TASK GOAL:
In the listing below, a line holding "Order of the" and a line holding "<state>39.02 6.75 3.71" mark the range. Retype both exactly, with all lines between them.
===== STORED DATA
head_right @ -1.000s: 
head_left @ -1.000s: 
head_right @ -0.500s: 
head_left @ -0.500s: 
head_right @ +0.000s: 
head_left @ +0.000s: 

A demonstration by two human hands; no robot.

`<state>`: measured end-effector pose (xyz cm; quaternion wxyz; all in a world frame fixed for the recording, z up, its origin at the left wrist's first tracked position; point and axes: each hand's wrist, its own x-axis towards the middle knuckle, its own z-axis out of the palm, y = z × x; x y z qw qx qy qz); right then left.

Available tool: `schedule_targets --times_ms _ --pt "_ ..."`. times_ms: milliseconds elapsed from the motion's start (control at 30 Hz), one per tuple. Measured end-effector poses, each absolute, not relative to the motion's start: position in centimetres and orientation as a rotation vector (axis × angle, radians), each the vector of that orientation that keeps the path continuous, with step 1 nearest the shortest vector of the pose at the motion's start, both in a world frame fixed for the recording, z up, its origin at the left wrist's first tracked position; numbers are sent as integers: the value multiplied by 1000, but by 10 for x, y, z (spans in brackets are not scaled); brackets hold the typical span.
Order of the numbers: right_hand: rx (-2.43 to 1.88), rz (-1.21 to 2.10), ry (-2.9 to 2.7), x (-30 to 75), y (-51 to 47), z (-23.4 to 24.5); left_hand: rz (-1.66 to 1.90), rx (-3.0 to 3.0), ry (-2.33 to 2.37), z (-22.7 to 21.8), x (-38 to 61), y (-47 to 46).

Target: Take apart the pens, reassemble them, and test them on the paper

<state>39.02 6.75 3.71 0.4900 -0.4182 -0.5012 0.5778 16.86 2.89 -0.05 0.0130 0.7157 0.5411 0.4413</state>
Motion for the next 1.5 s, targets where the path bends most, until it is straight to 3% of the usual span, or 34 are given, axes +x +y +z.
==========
EXERCISE ANSWER:
Order of the numbers: right_hand: rx (-2.43 to 1.88), rz (-1.21 to 2.10), ry (-2.9 to 2.7), x (-30 to 75), y (-51 to 47), z (-23.4 to 24.5); left_hand: rz (-1.66 to 1.90), rx (-3.0 to 3.0), ry (-2.33 to 2.37), z (-22.7 to 21.8), x (-38 to 61), y (-47 to 46).

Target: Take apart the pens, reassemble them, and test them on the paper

<state>39.02 6.75 3.71 0.4900 -0.4182 -0.5012 0.5778 16.86 2.89 -0.05 0.0130 0.7157 0.5411 0.4413</state>

The exercise closes with this answer.